Applications of Optimization - Nonlinear Regression

I have been on a regression kick in the last few days. We have talked about multiple different classes of min norm problems, ridge regression, and least squares, now we will talk about some methods to solve nonlinear least-squares problems, aka nonlinear regression. In the previous methods, there was an assumption that the output variables were a linear function of input parameters, which isn’t always the case. Population dynamics and demand response functions are usually nonlinear, and it is important to capture that information.

The Gauss-Newton Algorithm and its spirit child, the Levenberg-Marquardt Algorithm, are some of the most well-known methods to solve this problem, and they are potent tools to have in one’s toolbox. The central premise of both algorithms is to repeatedly linearize the current point, approximate the local curvature of the function, find the minimum of the approximate function then move to that point.
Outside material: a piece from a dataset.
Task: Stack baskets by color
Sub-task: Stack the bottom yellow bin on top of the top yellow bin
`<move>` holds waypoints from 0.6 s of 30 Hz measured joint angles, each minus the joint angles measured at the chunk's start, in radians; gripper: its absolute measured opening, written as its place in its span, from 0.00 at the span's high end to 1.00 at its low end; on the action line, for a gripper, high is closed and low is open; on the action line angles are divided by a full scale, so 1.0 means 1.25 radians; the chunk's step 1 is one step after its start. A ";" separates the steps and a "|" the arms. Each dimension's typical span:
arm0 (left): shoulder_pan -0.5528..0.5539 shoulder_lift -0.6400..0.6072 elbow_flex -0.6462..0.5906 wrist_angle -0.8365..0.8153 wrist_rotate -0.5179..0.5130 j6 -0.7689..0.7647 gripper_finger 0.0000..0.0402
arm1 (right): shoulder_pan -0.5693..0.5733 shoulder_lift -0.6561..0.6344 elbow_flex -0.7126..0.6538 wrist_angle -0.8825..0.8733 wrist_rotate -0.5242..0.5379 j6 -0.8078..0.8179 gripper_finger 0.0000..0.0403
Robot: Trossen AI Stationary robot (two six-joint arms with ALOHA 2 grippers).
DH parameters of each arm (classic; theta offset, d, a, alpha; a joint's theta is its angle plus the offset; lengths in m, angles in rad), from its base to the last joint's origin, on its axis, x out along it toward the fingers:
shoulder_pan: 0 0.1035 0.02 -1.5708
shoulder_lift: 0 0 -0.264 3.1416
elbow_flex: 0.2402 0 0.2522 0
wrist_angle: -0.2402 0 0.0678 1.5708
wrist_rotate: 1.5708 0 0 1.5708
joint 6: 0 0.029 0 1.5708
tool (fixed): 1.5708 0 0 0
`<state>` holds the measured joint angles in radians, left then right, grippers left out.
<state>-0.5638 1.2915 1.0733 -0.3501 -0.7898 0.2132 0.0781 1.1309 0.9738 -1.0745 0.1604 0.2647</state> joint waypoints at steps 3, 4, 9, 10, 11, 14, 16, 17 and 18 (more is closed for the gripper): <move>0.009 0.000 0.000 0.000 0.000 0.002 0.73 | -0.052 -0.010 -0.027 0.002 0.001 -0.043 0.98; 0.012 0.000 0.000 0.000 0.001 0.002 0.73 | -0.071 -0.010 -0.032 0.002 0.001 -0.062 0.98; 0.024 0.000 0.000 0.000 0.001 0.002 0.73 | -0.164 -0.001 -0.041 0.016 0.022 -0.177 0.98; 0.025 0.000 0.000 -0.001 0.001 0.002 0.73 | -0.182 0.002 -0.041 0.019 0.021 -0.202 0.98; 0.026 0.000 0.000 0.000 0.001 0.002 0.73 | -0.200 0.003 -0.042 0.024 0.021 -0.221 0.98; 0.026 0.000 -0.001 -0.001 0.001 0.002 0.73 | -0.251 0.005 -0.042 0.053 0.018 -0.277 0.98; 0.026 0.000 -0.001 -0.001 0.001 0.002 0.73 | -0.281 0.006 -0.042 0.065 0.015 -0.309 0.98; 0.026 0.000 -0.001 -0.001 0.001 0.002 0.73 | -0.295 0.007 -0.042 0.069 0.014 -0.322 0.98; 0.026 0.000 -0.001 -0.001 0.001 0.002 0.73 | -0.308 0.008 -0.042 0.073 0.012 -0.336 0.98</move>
This process repeats over and over again until the parameters converge.

I will not derive the equations, but the Gauss-Newton (GN) Algorithm and the Levenberg-Marquardt (LM) Algorithm differ only in one term in the iterate. The $\lambda$ term is effectively a tradeoff term between GN and Gradient Decent (GD); as $\lambda$ increases, the steps that LM takes converge to the steps GD takes. This adds robustness to the method, at the expense of some speed (this is usually not a problem). The iterates have the following appearances, where we solve the linear systems to get the step. (Here, I am using Fletcher’s refinement of LM to make the solution scale-invariant.)
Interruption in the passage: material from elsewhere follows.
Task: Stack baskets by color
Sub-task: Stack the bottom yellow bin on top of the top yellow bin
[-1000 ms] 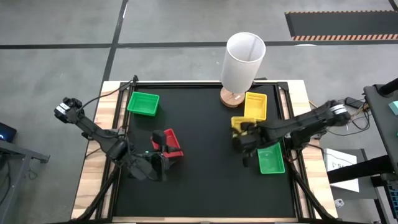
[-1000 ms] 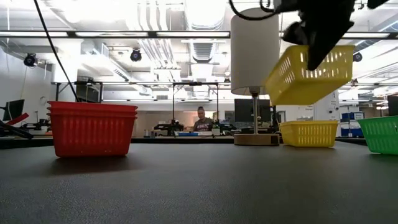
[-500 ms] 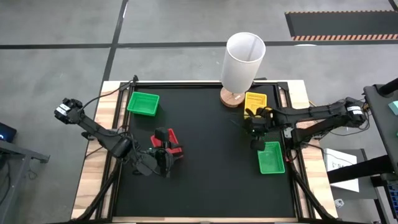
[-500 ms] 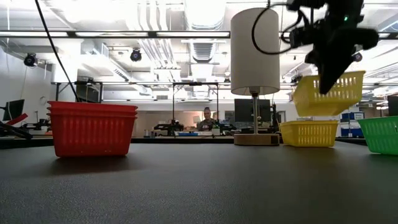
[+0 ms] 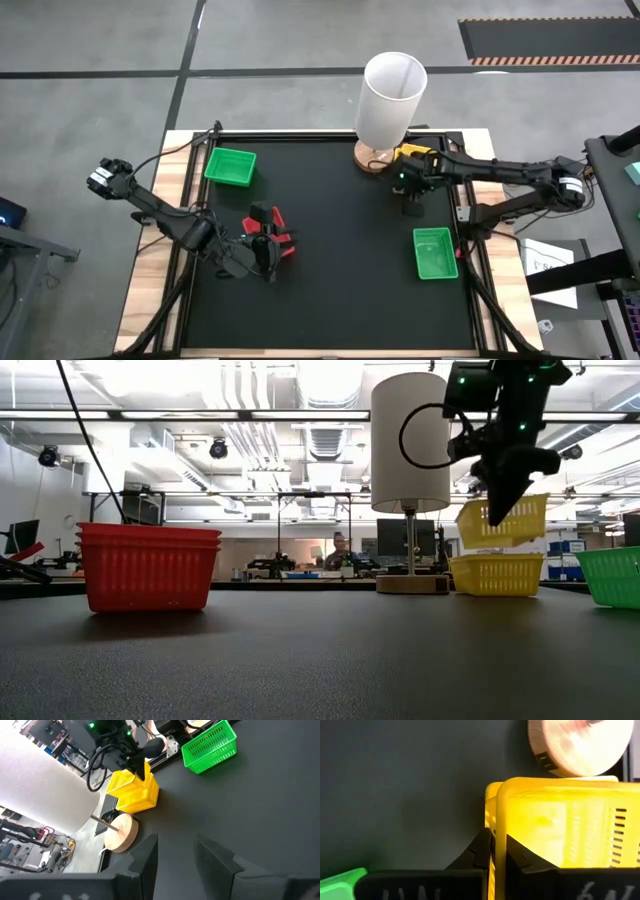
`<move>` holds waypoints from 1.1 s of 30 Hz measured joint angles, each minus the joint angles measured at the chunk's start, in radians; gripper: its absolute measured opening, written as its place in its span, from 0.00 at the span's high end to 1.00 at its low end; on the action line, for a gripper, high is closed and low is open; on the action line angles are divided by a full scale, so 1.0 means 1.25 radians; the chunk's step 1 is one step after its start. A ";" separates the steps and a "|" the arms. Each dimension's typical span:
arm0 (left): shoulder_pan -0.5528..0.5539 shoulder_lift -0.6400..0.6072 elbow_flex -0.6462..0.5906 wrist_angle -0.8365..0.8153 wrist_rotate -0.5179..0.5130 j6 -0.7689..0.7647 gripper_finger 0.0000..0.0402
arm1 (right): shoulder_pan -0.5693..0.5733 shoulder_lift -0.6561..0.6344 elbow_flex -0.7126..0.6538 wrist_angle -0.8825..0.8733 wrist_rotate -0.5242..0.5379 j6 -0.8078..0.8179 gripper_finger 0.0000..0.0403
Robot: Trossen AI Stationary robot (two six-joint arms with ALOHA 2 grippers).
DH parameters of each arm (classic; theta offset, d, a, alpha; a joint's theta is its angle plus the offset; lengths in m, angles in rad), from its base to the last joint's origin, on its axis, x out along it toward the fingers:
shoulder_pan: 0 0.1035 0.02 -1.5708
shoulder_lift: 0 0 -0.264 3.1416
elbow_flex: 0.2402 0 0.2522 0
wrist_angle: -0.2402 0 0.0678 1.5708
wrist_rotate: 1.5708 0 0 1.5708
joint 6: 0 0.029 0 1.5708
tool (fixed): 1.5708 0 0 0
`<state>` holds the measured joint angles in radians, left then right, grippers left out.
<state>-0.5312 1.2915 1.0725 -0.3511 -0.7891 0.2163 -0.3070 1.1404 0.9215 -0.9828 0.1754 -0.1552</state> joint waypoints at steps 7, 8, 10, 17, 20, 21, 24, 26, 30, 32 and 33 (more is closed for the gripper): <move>0.000 0.000 -0.001 -0.001 0.000 0.000 0.73 | -0.080 0.000 -0.010 0.047 -0.061 -0.069 0.98; 0.000 0.000 -0.001 -0.001 0.000 0.000 0.73 | -0.089 0.000 -0.013 0.055 -0.069 -0.075 0.98; 0.000 0.000 -0.001 -0.001 0.000 0.000 0.73 | -0.104 0.001 -0.025 0.073 -0.083 -0.083 0.98; 0.000 0.000 -0.001 -0.001 0.000 0.000 0.73 | -0.147 0.001 -0.084 0.128 -0.083 -0.142 0.98; 0.000 0.000 -0.001 -0.001 0.000 0.001 0.73 | -0.152 0.001 -0.101 0.145 -0.084 -0.158 0.98; 0.000 0.000 -0.001 -0.001 0.000 0.001 0.73 | -0.152 0.001 -0.105 0.152 -0.084 -0.161 0.98; 0.000 0.000 -0.001 -0.001 0.000 0.001 0.73 | -0.152 0.001 -0.110 0.162 -0.083 -0.163 0.96; 0.000 0.000 -0.001 -0.001 0.000 0.001 0.73 | -0.152 0.001 -0.110 0.167 -0.083 -0.156 0.93; 0.000 0.000 -0.001 -0.001 0.000 0.001 0.73 | -0.152 0.001 -0.110 0.166 -0.077 -0.141 0.85; 0.000 0.000 -0.001 -0.001 0.000 0.000 0.73 | -0.152 0.001 -0.106 0.158 -0.077 -0.126 0.81; 0.000 0.000 -0.001 -0.001 0.000 -0.001 0.73 | -0.152 0.001 -0.102 0.148 -0.077 -0.118 0.79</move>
\[(J^TJ)\delta_{GN} =J^T(y - \hat{y})\] \[(J^TJ + \lambda diag(J^TJ)) \delta_{LM} =J^T(y - \hat{y})\] \[x^{i+1} = x^i + \delta\]

I will give an example of this in action, using GN and LM on a relatively simple model. We have some data for the population change as a function of time, and we want to fit the following nonlinear model to it.

Time Population
1 8.3
2 11.0
3 14.7
4 19.7
5 26.7
6 35.2
7 44.4
8 55.9
\[f(x, \beta_0, \beta_1) = \beta_0 e^{\beta_1 x}\]
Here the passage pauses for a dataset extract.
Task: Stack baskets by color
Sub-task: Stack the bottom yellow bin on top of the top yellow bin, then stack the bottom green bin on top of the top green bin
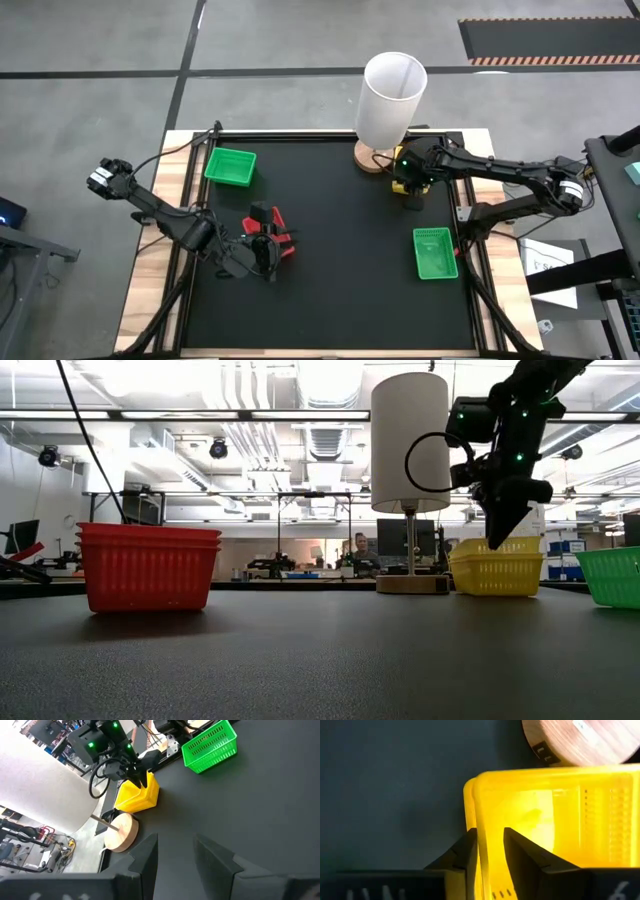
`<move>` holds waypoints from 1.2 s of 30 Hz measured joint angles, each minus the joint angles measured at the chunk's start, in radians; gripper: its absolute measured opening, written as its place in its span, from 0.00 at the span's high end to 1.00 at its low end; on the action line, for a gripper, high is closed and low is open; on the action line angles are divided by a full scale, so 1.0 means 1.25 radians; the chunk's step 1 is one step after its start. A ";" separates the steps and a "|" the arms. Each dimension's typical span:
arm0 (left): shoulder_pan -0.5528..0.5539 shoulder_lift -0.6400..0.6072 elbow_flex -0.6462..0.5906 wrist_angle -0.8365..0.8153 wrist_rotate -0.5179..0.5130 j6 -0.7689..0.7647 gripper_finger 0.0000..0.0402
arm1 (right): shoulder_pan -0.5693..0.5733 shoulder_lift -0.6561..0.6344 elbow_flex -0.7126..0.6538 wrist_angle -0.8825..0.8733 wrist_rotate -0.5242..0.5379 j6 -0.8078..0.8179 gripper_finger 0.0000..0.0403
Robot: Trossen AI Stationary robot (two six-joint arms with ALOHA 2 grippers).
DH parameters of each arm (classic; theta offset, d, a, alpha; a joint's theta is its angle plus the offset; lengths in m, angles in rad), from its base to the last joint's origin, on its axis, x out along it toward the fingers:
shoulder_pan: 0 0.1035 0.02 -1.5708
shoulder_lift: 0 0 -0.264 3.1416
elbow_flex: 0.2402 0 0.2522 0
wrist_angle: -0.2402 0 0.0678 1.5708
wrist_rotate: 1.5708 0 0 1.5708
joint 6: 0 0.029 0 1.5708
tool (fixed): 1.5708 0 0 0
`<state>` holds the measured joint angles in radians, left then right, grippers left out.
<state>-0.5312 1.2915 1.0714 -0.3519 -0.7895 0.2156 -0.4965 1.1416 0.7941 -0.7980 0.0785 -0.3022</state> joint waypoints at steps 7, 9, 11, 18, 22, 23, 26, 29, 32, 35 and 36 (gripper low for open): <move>0.000 0.000 -0.018 0.002 0.000 -0.024 0.73 | 0.001 0.000 0.074 -0.125 -0.020 0.093 0.71; 0.000 0.000 -0.027 0.003 0.000 -0.041 0.73 | 0.001 0.000 0.102 -0.163 -0.074 0.137 0.71; 0.000 0.000 -0.037 0.003 0.000 -0.064 0.73 | 0.001 -0.001 0.128 -0.185 -0.154 0.199 0.72; 0.000 0.001 -0.053 0.003 0.000 -0.129 0.73 | 0.096 -0.005 0.182 -0.193 -0.348 0.415 0.73; 0.000 0.001 -0.053 0.002 0.002 -0.147 0.73 | 0.201 -0.005 0.197 -0.192 -0.350 0.534 0.73; 0.000 0.001 -0.053 0.003 0.002 -0.147 0.73 | 0.229 -0.005 0.198 -0.188 -0.350 0.572 0.73; 0.000 0.001 -0.053 0.002 0.002 -0.147 0.73 | 0.317 -0.005 0.196 -0.168 -0.322 0.695 0.72; 0.000 0.001 -0.053 0.003 0.002 -0.147 0.73 | 0.404 -0.005 0.190 -0.149 -0.250 0.831 0.70; 0.000 0.001 -0.053 0.003 0.002 -0.147 0.73 | 0.487 -0.005 0.190 -0.148 -0.203 0.966 0.69; 0.000 0.001 -0.053 0.003 0.002 -0.147 0.73 | 0.569 -0.005 0.190 -0.159 -0.174 1.080 0.68; 0.000 0.001 -0.053 0.003 0.002 -0.147 0.73 | 0.595 -0.005 0.190 -0.164 -0.157 1.121 0.68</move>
The jacobian has the following form,

\[\frac{\partial r_i}{\partial \beta_0} = e^{\beta_1 x}\] \[\frac{\partial r_i}{\partial \beta_1} = \beta_0 x e^{\beta_1 x}\]

With a starting guess of $\beta_0 = 8.3, \beta_1 = .3$ we converge to the solution in only 7 iterations with $\lambda = 0$. Since we are already near the optimal parameters, the LM algorithm’s added stability is not shown here, but we can see that if we increase the LM parameter, the number of iterations needed to converge rapidly increases.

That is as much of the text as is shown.